Ama değişmeler oldu: Marx’ın, devrimi dayandırdığı proletaryadan daha büyük işsizler ordusu ortaya çıktı. Bu ordu lümpen proletarya diye görmezden gelinemez. Buharlı makinelerin yerini robotlarla dolu karanlık fabrikalar alıyor. Sistem başına bela olacak kadar işsiz üretiyor. Bütün bunlar Marx’ın teorisine ihtiyaç kalmadı anlamına gelmez. Marx’ın teorisine o zaman ihtiyaç vardı çünkü kapitalizm eşitsizlik getiriyordu. Bugün de eşitsizlik var: Yaklaşık bir milyar insan açlıktan ölme tehdidinde. Çok az insan sağlıklı beslenme şansına sahip. O halde kısaca Marksizm dediğimiz teoriyi var eden paradigma yerinde duruyor. Elbette teori eleştirilip günümüze uyarlanacaktır. Ama paradigmasından koparılıp “Batı Marksizmi” gibi saptırma teorilerine dönüştürmeden.

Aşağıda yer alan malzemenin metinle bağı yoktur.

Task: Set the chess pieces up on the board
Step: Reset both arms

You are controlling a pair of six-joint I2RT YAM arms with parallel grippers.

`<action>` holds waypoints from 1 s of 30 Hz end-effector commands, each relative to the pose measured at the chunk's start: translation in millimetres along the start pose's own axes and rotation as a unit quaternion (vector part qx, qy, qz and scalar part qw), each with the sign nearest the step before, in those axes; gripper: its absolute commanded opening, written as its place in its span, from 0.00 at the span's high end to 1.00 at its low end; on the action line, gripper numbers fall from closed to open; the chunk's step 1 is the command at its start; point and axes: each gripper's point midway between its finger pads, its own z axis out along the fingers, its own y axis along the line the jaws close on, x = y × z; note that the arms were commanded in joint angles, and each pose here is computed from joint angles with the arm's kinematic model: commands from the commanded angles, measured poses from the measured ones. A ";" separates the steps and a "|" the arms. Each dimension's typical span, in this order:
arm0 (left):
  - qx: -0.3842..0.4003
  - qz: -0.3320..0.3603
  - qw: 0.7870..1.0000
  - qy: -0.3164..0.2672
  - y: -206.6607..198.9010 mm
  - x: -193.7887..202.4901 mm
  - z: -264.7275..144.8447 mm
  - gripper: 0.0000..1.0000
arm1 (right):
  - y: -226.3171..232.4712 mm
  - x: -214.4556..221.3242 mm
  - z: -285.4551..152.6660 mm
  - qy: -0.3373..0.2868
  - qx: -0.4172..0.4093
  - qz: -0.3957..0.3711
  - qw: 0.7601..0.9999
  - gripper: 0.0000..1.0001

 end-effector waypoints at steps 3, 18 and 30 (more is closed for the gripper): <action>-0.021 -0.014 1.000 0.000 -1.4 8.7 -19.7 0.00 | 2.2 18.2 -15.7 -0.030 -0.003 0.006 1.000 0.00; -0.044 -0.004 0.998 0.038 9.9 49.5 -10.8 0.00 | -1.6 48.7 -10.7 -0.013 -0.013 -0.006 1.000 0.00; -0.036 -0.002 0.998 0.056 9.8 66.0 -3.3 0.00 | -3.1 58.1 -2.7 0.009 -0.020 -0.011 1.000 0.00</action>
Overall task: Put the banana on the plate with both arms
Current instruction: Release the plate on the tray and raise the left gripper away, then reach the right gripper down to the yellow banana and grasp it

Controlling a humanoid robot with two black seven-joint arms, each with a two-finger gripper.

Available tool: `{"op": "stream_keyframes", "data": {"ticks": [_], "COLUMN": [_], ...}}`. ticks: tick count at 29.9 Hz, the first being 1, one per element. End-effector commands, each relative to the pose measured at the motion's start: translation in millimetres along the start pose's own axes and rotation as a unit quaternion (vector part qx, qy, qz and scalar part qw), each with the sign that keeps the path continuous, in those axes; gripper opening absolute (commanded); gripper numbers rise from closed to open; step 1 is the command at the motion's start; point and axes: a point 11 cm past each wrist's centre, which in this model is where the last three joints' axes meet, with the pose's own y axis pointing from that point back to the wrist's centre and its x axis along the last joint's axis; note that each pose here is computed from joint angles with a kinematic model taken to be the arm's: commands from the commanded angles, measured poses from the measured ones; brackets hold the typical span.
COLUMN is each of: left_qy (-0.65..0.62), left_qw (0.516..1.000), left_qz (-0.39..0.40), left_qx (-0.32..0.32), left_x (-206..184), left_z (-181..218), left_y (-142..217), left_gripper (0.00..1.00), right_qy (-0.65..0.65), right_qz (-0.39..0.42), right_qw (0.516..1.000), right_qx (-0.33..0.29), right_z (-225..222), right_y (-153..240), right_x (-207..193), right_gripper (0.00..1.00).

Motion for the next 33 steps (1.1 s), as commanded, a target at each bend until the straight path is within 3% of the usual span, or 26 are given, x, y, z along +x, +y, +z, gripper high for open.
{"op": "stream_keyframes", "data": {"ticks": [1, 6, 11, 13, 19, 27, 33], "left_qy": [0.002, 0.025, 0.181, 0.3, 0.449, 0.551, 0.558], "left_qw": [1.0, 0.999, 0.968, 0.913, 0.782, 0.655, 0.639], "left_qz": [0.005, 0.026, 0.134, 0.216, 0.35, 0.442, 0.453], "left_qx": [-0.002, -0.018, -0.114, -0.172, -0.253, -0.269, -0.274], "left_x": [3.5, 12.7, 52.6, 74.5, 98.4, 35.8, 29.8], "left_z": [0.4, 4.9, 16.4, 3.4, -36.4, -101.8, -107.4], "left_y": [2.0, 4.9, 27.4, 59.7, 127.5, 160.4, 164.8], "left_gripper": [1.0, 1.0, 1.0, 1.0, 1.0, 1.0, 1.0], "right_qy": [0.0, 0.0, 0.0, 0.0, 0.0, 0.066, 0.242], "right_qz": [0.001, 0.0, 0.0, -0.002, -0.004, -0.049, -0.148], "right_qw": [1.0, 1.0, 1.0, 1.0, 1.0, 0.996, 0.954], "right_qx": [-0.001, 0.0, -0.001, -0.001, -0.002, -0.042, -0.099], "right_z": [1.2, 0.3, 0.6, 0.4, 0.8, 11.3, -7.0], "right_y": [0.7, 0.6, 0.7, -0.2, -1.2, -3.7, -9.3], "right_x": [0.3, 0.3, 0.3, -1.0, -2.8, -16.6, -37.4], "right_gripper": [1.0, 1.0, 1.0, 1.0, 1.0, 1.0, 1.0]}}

Soldaki kaosun temel nedenlerinden biri eline kalemi alan herkesin kendini teorisyen sanmasıdır. Marx’ın teorisin kabul edilir kılan şey onun dehası değildir. Ortaya atılan görüşlerin kabul görmesidir. Bugün Marx hakkında en çok kitap yazılmış en çok atıfta bulunulan teorisyen olmasını görüşlerini tartışmaya borçludur. Bir yazarın kendini teorisyen ilan etmesi değil, görüşlerinin kendini teori olarak kabul ettirmesi gerekir. Bunun için de eleştiriye açık olmalıdır. İşte problem de burada doğuyor. 68 kuşağı ile öğrenci ve genç kesim kendini öne çıkardı. Popüler olanlar hemen kalemi alıp teorisyen de oldular. Doğunun biat kültürüyle bazıları biat etti. Karşı çıkanlar da kendi cemaatini oluşturmaya koyuldu. Bu küçük burjuva karakterinden gelen bir hastalık olarak yayıldı.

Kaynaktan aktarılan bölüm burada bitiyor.